MTIA Development Strategy
Meta’s MTIA strategy is built on three pillars:
- High-Velocity Iterative Development – Chips are released roughly every six months. Modular, reusable chiplets, chassis, racks, and network infrastructure allow faster adaptation to evolving AI workloads and new hardware technologies.
- Inference-First Optimization – MTIA 450 and 500 are designed primarily for GenAI inference, with backward compatibility for R&R training and inference, ensuring cost-efficient performance for anticipated workload growth.
- Frictionless Adoption – MTIA chips integrate natively with industry-standard software ecosystems including PyTorch, vLLM, Triton, and the Open Compute Project (OCP), enabling seamless deployment in data centers and compatibility with existing AI models without MTIA-specific rewrites.

MTIA Software and Tools
The MTIA software stack is PyTorch-native and consistent across chip generations. Key capabilities include:
- Seamless Model Onboarding – Supports eager and graph modes, integrating with PyTorch 2.0 compilation pipelines via torch.compile and torch.export. Models can run on both GPUs and MTIA without modification.
- Compilers – High-level graph compilers, kernel compilers, and lower-level backends (based on Triton, MLIR, LLVM) are optimized for MTIA, with autotuning to maximize performance.

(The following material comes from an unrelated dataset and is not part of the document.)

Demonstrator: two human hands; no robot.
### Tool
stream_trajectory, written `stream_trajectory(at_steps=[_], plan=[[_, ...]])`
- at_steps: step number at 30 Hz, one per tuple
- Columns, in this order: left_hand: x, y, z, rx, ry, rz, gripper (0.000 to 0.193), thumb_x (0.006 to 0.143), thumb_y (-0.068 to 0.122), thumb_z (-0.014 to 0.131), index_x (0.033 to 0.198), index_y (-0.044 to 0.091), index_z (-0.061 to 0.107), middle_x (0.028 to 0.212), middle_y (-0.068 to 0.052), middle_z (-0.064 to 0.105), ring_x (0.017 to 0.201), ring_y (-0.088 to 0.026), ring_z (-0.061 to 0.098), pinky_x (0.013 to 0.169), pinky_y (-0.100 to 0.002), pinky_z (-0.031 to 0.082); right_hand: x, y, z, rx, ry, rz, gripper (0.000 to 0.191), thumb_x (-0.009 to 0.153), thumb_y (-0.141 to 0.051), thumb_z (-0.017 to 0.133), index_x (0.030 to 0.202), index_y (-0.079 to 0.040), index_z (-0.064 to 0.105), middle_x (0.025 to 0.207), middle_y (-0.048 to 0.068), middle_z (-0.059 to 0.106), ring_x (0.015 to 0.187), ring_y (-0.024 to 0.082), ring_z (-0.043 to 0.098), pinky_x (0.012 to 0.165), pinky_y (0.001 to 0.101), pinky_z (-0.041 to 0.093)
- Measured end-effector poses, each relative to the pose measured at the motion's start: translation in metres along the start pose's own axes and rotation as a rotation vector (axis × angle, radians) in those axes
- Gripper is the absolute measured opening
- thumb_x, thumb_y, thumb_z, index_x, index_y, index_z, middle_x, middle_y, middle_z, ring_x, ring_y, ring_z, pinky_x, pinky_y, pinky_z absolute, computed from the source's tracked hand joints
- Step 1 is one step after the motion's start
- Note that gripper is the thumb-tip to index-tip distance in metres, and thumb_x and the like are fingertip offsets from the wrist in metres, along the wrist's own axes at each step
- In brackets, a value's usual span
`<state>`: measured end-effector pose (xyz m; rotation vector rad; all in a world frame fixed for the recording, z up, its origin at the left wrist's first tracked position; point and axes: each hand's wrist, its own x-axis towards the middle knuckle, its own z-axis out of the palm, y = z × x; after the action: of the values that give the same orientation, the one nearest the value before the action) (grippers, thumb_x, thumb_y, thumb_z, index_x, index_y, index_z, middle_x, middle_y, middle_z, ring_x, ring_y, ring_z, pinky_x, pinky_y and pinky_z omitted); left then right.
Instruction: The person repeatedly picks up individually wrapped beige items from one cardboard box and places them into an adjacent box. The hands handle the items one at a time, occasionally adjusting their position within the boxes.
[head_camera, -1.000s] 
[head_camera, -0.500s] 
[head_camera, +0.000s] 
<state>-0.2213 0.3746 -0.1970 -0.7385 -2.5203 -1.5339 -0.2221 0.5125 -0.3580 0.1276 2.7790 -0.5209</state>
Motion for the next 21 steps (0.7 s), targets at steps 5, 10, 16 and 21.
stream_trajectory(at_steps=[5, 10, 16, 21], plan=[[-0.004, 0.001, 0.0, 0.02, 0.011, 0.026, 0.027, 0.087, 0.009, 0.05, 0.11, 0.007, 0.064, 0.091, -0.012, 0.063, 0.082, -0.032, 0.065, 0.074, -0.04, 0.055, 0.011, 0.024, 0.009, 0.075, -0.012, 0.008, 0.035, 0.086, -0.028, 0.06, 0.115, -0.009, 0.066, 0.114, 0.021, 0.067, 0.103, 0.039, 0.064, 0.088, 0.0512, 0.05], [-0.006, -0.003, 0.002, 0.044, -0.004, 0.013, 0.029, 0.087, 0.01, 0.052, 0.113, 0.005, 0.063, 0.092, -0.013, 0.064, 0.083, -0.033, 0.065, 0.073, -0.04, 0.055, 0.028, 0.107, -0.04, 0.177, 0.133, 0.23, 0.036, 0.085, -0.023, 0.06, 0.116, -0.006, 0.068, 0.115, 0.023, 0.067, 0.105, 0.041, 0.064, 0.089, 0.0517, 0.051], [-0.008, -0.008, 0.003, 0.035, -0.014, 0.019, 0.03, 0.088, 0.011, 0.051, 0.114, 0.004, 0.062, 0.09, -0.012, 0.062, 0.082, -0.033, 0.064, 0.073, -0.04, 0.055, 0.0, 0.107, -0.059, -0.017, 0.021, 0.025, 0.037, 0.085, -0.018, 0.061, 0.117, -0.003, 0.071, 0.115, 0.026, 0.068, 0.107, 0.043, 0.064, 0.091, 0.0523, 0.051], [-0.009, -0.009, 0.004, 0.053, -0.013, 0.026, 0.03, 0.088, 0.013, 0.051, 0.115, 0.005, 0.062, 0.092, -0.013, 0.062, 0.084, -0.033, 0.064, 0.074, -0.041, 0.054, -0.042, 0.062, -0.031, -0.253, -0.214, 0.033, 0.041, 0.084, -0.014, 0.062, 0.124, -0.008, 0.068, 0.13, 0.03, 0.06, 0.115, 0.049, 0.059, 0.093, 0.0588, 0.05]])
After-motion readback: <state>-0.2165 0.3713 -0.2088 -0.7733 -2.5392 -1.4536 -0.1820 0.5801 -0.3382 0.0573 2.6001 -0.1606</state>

- Kernel Authoring – Supports compiler-driven and manual kernel generation, fusion, and auto-tuning; agentic AI tools automate kernel creation.
- Communication – Hoot Collective Communications Library (HCCL) leverages built-in network chiplets for efficient, low-latency collective operations.
- Runtime and Firmware – Rust-based runtime and bare-metal firmware manage memory, scheduling, and execution across devices, delivering GPU-like performance with minimal overhead.
- vLLM Integration – MTIA plugins replace key operators like FlashAttention and fused LayerNorm, supporting graph-mode execution and batching for inference.
- Production Tools – Monitoring, profiling, and debugging tools enable full-stack observability and control across hardware, firmware, and software at scale.

MTIA: Advancing with a Portfolio Approach
Meta said its large-scale MTIA deployments have proven effective for ranking and recommendation (R&R) inference. The latest four generations — launching through 2026–2027 — are designed to extend support to GenAI inference, R&R training, and future GenAI workloads. Each generation builds on the previous one, with modular, multi-chiplet designs and co-designed software, delivering rapid performance gains while maintaining system compatibility.
Meta noted that no single chip can meet all demands, which is why it deploys a variety of MTIA chips optimized for different workloads. This portfolio approach enables faster innovation, efficient handling of diverse AI tasks, and brings the company closer to its goal of creating personal superintelligence for all users.